Exercise = Write the listing below out again exactly, though only as far as the line with "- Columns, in", which is included.

Dataset excerpt =
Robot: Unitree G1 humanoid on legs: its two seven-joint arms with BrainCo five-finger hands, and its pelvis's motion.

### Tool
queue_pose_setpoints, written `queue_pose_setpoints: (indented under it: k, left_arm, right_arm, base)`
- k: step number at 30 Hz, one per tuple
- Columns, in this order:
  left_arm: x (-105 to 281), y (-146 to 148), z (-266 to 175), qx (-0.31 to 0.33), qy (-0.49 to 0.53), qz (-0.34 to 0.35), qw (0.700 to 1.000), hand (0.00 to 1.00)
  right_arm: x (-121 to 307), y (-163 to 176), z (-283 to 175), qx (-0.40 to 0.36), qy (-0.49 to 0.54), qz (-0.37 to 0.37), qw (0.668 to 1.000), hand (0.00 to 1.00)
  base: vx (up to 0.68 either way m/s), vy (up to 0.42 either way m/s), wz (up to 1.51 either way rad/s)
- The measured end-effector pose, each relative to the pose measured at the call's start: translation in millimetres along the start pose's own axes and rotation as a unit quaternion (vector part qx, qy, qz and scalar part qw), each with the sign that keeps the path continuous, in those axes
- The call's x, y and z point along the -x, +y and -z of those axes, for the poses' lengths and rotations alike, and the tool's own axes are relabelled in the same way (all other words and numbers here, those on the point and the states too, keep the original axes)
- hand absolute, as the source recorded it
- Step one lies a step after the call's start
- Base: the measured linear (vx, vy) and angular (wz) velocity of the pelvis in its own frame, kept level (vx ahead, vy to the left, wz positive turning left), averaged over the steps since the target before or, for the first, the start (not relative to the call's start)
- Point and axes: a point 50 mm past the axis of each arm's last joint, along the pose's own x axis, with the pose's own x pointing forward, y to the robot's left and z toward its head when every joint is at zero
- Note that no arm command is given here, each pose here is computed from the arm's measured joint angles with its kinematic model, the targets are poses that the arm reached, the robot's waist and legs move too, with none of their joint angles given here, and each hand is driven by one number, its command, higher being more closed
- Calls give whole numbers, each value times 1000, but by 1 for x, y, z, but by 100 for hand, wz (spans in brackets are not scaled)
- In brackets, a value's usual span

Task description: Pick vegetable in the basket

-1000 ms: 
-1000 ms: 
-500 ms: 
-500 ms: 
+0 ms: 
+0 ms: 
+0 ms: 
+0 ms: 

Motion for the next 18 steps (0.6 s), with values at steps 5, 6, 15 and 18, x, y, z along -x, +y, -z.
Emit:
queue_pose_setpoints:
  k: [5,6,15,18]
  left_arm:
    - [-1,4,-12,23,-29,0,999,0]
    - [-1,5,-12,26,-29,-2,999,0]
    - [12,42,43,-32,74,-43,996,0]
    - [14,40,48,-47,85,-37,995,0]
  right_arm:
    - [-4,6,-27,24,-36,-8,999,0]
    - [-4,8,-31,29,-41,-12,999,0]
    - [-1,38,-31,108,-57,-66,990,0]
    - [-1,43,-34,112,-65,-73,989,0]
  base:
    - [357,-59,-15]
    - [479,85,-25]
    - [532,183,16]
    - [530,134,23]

Exercise answer =
Robot: Unitree G1 humanoid on legs: its two seven-joint arms with BrainCo five-finger hands, and its pelvis's motion.

### Tool
queue_pose_setpoints, written `queue_pose_setpoints: (indented under it: k, left_arm, right_arm, base)`
- k: step number at 30 Hz, one per tuple
- Columns, in this order:

There is nothing further to this exercise.